Alexandra sonríe antes de contestar.

—Es preferible que solo atormentarte por cosas que aún no suceden —dice Alexandra, volteando hacia adelante y manteniendo la sonrisa—. Sí me preocupo, pero solo los pocos momentos necesarios. Sé que me están buscando, pero también sé que tengo amigos que me ayudan; me avisan cuando los policías están cerca y también me defienden. En realidad no es tan necesario que hagan eso, tengo mis poderes excepcionales —dice Alexandra, abriendo y cerrando una de sus manos.

—¿Cómo es que obtuviste un poder similar al de Kijuxe? —pregunta Ricardo.

—Un momento, ¿cómo es que sabes que soy tan poderosa como Kijuxe? —le pregunta la líder dingo, algo perpleja.

—Tengo un par de informantes confiables —dice David tranquilamente, refiriéndose a Fiorello y Abihu.

—Todo comenzó cuando cumplí los dieciocho años. Vivía en la ciudad de México con mi familia; una familia disfuncional. Mis padres peleaban todo el tiempo y les prestaban más atención a mis hermanos que a mí. Un día, conocí a un chico guapo que vivía en otra calle de la colonia y me enamoré de él. Fue mi primer y único novio. Me convenció de abandonar mi hogar y escapar con él a otro lado —narra Alexandra con seriedad.

—¿De tu misma edad? —indaga David, interrumpiendo el relato.

—Casi; él tenía diecinueve años.

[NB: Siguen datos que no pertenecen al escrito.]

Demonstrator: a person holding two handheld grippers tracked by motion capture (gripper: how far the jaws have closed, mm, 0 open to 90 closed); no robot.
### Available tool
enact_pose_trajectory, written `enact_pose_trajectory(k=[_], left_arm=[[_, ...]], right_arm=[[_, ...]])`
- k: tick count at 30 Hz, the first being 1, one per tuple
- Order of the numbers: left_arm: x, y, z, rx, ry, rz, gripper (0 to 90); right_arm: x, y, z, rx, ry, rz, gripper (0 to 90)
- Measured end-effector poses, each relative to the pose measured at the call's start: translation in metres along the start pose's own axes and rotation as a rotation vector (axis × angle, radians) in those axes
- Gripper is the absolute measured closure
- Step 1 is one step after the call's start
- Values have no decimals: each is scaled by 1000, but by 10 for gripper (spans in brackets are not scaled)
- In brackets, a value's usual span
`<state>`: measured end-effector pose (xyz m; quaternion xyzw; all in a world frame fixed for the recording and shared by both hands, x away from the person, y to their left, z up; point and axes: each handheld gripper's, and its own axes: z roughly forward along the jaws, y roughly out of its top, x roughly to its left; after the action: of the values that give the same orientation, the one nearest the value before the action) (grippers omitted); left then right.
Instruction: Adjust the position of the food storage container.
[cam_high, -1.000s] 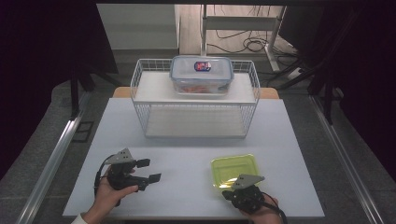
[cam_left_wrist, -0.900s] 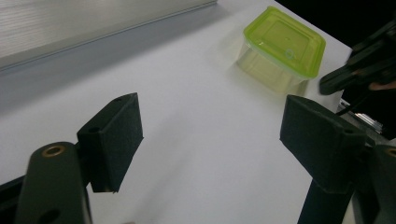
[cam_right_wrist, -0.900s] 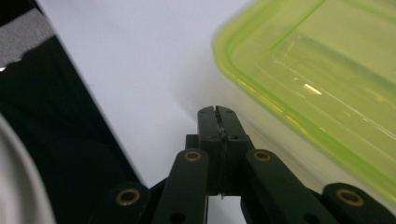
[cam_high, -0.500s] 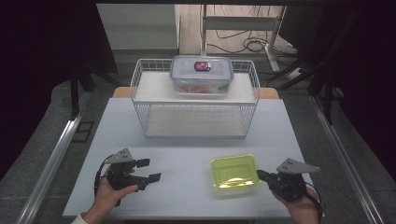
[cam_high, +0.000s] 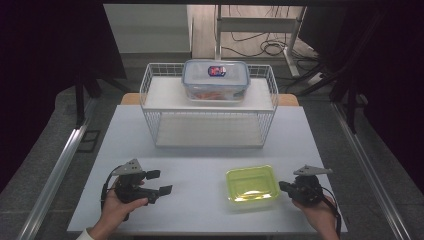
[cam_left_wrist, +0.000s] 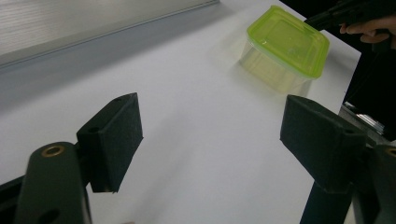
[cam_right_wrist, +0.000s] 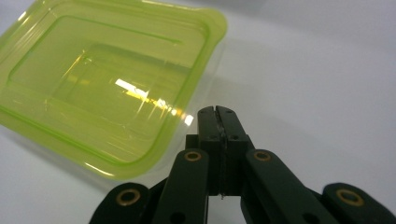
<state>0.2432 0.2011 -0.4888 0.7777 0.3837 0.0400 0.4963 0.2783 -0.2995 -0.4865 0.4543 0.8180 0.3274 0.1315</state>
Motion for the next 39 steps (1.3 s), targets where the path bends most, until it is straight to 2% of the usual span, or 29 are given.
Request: enact_pose_trajectory(k=[1,9,12,13,14,16,17,23,28,33,39], left_arm=[[0,0,0,-1,0,-1,207],[1,0,-1,-3,1,0,208],[1,0,-1,-3,2,-1,207],[1,0,-1,-2,2,-1,207],[1,0,-1,-2,2,-1,208],[1,0,-1,-3,2,-1,207],[1,0,-1,-3,2,-1,207],[2,0,-1,-2,3,0,208],[2,0,-2,-2,5,0,207],[2,0,-1,0,6,1,207],[2,-1,-1,2,6,3,207]], right_arm=[[1,1,2,16,-15,-2,895],[8,2,6,30,-20,-13,894],[16,5,9,36,-11,-32,895],[23,8,12,41,-8,-47,895],[23,8,12,41,-8,-47,895],[34,12,17,48,10,-77,894],[34,12,17,48,10,-77,894],[59,24,30,51,36,-136,894],[69,31,40,56,56,-151,894],[84,38,52,65,82,-187,894],[90,42,57,61,92,-197,894]])
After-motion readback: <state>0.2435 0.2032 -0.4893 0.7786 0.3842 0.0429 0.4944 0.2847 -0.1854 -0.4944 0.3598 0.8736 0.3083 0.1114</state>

Me convenció fácilmente y así lo hice. El día acordado nos reunimos en una calle cerca de mi casa. Dejé de ir a la preparatoria un par de años atrás; solo cursé el primer año y la abandoné. Mis padres siempre me decían que tenía que esforzarme más porque mis calificaciones eran bajas, siempre comparándome con mi hermano mayor que era un genio y eso siempre me molestaba. Mi novio me llevó a un cuarto de vecindad; ni siquiera era una casa. Ahí solo había espacio para una cama y otro par de muebles. Ese fue mi nuevo hogar por varios meses, soportando a ese infeliz que me engañó; solo quería acostarse conmigo. Por suerte me sabía defender y no le permití que me violara; pero solo provoqué su enojo. Me empezó a agredir, verbalmente y con golpes, hasta el día que me escapé una mañana cuando él se fue a trabajar; era albañil —relata Alexandra tranquilamente.